> **Data provided**:
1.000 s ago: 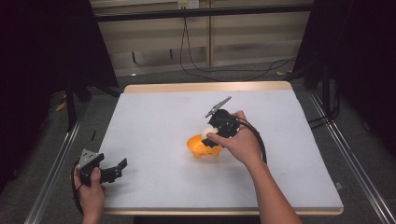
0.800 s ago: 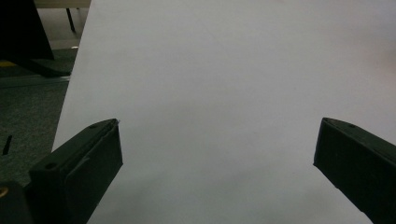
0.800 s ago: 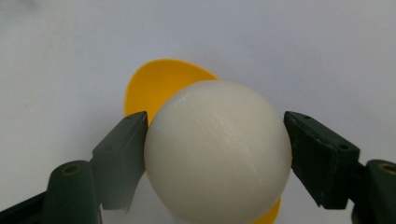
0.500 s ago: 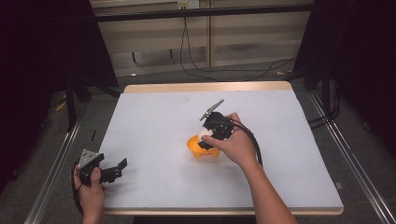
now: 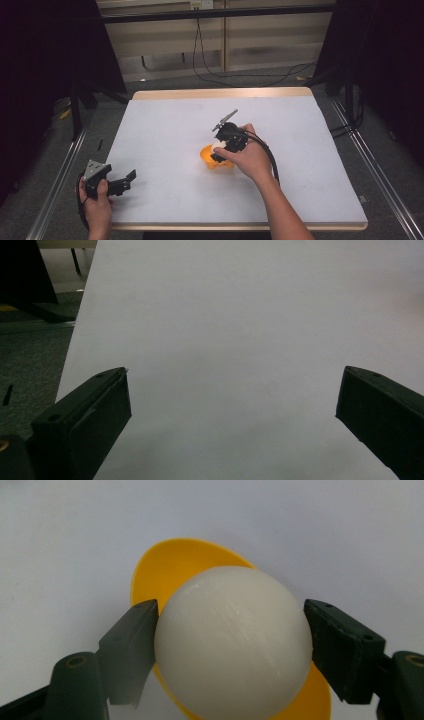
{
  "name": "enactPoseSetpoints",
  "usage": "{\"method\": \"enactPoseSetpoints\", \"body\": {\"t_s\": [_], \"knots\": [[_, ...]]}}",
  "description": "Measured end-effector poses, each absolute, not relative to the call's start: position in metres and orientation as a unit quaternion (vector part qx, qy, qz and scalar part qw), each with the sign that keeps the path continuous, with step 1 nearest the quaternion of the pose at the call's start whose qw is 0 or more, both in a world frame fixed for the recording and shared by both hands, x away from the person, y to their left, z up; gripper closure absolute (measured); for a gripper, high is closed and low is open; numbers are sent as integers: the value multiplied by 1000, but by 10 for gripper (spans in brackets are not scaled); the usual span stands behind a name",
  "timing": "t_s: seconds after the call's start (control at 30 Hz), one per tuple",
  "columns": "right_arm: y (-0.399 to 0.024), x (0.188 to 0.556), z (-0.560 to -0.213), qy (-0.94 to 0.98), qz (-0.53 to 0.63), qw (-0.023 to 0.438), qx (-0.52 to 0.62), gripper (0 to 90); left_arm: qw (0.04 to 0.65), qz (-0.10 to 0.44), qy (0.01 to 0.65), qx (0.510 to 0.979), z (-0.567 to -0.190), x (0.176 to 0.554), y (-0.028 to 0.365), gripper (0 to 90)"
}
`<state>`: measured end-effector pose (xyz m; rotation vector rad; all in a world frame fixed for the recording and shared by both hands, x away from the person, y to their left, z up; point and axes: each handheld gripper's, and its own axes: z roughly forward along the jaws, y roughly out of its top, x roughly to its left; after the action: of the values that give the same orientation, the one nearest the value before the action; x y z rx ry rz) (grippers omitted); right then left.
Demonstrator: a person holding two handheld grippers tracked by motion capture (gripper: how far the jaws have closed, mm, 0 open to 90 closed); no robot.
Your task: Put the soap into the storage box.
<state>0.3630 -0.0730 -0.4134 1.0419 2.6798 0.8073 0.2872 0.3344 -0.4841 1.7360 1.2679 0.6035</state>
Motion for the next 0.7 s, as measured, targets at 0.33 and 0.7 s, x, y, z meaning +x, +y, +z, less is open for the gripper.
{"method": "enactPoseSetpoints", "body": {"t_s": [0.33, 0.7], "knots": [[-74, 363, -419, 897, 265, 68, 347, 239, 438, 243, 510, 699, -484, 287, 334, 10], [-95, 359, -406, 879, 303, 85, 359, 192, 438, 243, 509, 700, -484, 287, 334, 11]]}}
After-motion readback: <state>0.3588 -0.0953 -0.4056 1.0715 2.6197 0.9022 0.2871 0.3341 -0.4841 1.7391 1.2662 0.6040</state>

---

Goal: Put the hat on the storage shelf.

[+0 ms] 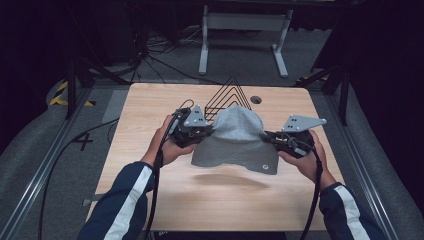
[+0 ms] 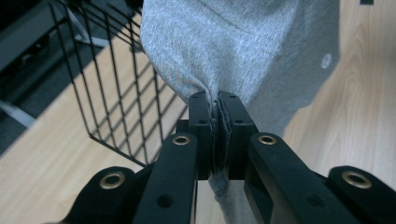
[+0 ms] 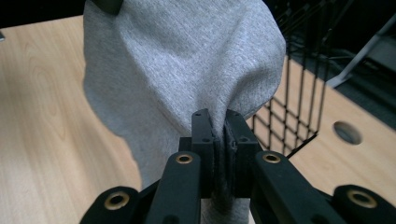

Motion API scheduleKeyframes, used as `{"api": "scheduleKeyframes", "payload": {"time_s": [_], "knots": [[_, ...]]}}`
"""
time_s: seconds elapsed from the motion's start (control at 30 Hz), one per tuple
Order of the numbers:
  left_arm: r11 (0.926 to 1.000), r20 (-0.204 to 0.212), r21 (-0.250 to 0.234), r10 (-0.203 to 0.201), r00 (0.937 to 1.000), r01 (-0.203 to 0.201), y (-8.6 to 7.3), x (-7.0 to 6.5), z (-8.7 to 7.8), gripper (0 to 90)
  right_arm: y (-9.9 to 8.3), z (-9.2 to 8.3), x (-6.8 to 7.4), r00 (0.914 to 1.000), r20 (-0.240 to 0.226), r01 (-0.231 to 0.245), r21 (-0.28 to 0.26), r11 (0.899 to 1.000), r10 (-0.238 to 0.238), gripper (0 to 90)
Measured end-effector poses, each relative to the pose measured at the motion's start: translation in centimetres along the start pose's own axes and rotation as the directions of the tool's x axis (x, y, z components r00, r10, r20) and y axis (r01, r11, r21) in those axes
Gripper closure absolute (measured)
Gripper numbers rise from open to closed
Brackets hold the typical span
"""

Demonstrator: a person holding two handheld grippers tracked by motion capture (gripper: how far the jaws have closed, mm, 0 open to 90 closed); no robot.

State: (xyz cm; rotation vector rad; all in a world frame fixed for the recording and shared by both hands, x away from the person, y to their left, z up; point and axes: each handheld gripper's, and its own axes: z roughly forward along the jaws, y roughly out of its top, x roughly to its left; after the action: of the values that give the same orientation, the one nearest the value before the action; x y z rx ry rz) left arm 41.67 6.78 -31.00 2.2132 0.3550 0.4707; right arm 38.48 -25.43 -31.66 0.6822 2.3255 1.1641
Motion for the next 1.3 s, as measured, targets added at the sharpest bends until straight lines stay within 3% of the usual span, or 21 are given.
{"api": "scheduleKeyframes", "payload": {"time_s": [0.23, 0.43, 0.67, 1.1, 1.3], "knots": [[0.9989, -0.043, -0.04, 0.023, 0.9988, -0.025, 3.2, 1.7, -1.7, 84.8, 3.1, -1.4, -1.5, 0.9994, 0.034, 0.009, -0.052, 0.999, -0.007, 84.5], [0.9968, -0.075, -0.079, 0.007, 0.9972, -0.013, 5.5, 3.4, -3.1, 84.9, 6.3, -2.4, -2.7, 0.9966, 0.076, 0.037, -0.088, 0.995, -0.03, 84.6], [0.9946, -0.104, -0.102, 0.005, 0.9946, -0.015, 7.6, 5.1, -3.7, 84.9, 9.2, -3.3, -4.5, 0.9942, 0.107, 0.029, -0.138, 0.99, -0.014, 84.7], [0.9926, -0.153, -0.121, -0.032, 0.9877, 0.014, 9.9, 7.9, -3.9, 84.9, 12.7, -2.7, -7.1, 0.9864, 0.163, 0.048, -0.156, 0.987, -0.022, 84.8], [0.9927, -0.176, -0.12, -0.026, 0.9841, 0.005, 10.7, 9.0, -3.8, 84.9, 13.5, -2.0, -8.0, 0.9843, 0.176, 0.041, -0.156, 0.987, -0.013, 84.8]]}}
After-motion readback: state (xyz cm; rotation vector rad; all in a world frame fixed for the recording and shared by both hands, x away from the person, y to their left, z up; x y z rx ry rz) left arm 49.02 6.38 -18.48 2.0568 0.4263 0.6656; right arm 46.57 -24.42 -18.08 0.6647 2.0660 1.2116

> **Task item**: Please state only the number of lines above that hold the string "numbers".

> **Task output**: 3